- [What is being asked] Using the records below, write out only the lines from the line containing "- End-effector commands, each" up to and including the line containing "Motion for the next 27", exactly, with no pictures.

- [Data extracted from a collection]
* * * *
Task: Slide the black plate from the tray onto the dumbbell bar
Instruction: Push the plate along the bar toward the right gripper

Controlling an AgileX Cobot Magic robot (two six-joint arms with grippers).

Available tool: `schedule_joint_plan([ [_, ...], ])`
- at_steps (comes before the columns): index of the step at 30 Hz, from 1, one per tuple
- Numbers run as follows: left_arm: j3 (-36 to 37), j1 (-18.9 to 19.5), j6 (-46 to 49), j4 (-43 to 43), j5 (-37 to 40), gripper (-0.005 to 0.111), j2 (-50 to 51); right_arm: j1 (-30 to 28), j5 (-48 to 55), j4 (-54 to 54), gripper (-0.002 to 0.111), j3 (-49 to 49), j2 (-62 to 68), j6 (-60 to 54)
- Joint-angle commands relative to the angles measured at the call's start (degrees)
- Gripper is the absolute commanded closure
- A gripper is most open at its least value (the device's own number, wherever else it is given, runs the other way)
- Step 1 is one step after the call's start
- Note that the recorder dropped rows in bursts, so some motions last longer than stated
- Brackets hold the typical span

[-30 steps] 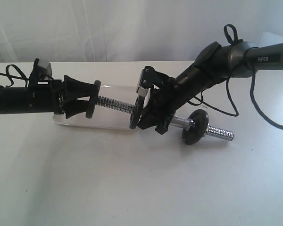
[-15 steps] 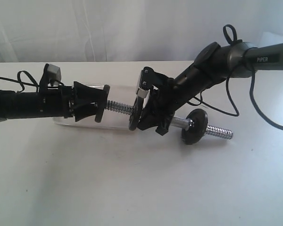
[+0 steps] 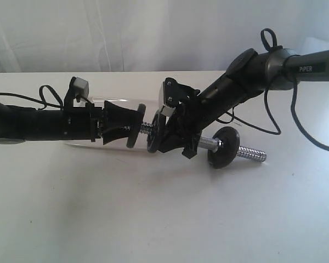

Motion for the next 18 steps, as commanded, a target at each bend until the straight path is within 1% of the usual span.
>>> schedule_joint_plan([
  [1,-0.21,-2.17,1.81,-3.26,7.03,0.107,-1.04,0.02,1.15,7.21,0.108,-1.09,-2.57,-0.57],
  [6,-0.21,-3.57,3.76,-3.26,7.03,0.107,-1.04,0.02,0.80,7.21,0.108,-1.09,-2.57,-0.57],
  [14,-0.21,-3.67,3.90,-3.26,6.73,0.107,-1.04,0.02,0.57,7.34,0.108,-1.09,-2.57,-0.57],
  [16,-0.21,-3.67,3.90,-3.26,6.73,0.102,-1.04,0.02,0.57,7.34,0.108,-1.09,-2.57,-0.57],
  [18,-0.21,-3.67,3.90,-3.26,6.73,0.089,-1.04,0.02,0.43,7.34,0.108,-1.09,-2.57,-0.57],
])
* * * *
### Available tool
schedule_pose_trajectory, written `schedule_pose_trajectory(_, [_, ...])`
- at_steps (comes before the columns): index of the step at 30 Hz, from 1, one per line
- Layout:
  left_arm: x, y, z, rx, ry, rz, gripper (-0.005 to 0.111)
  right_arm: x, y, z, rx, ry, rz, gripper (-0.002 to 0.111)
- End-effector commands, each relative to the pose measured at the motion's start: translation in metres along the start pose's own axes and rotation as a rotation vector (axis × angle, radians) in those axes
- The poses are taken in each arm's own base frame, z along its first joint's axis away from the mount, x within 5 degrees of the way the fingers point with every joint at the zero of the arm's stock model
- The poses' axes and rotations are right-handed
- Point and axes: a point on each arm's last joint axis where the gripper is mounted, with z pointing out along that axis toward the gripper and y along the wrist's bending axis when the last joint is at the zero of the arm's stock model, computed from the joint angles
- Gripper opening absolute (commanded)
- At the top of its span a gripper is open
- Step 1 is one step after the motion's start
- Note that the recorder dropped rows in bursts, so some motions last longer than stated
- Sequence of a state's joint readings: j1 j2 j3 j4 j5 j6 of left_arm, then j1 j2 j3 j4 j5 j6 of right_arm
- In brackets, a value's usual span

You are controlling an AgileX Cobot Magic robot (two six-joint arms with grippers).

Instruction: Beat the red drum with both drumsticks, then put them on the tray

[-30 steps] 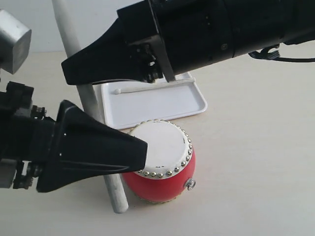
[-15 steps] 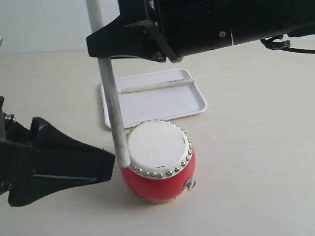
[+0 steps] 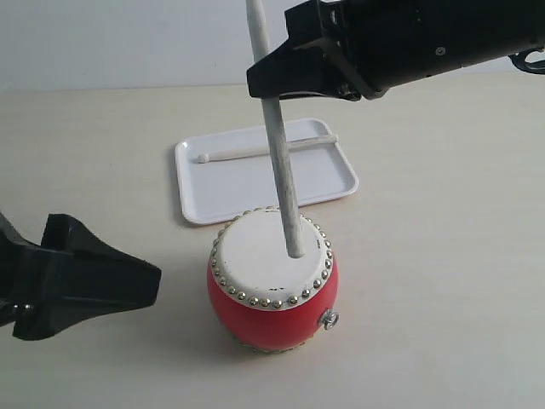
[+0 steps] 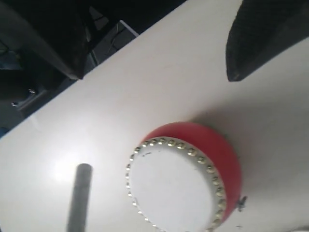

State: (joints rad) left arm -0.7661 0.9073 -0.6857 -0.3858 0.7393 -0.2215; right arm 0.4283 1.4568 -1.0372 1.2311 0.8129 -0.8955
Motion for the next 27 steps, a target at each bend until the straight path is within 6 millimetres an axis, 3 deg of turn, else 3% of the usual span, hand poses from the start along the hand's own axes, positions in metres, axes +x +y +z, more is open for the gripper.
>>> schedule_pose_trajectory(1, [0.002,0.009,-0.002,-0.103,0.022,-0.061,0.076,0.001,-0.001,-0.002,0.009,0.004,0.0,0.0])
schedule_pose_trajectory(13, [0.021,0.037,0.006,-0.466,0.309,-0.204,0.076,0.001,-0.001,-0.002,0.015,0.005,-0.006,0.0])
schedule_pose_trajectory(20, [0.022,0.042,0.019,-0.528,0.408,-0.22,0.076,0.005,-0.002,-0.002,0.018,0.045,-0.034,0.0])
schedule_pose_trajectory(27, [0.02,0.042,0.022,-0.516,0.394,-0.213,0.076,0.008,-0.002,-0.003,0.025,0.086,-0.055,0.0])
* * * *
- [Exercise output]
- End-effector commands, each relative to the pose measured at the motion's start: translation in metres along the start pose's own axes and rotation as a rotation vector (axis × angle, radians) in those axes
- The poses are taken in each arm's own base frame, z along its first joint's axis away from the mount, x within 5 degrees of the way the fingers point with every joint at the zero of the arm's stock model
- The poses' axes and rotations are right-handed
- Point and axes: a point on each arm's last joint axis where the gripper is mounted, with z pointing out along that axis toward the gripper and y along the wrist's bending axis when the last joint is at the zero of the arm's stock model, computed from the joint angles
- Gripper opening absolute (commanded)
- At the top of its span a gripper is open
- Step 1 is one step after the motion's start
- Note that the recorder dropped rows in bursts, so some motions last longer than stated
- Sequence of a state's joint readings: j1 j2 j3 j4 j5 j6 of left_arm, then j1 j2 j3 j4 j5 j6 of right_arm
- In brackets, a value's usual span

You are controlling an AgileX Cobot Magic robot (two six-joint arms with grippers).

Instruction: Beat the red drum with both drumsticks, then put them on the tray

[-30 steps] 
[-15 steps] 
[+0 steps] 
[+0 steps] 

State: (joints rad) left arm -0.7661 0.9073 -0.6857 -0.3858 0.7393 -0.2215; right arm 0.4283 1.4568 -1.0372 1.2311 0.8129 -0.8955
Motion for the next 27 steps, a target at each bend until the straight path is within 6 millimetres an axis, 3 deg of turn, else 3% of the usual span, hand poses from the start along the hand's own axes, positions in metres, axes +x +y +z, more is open for the gripper.

Nothing remains open in this exercise.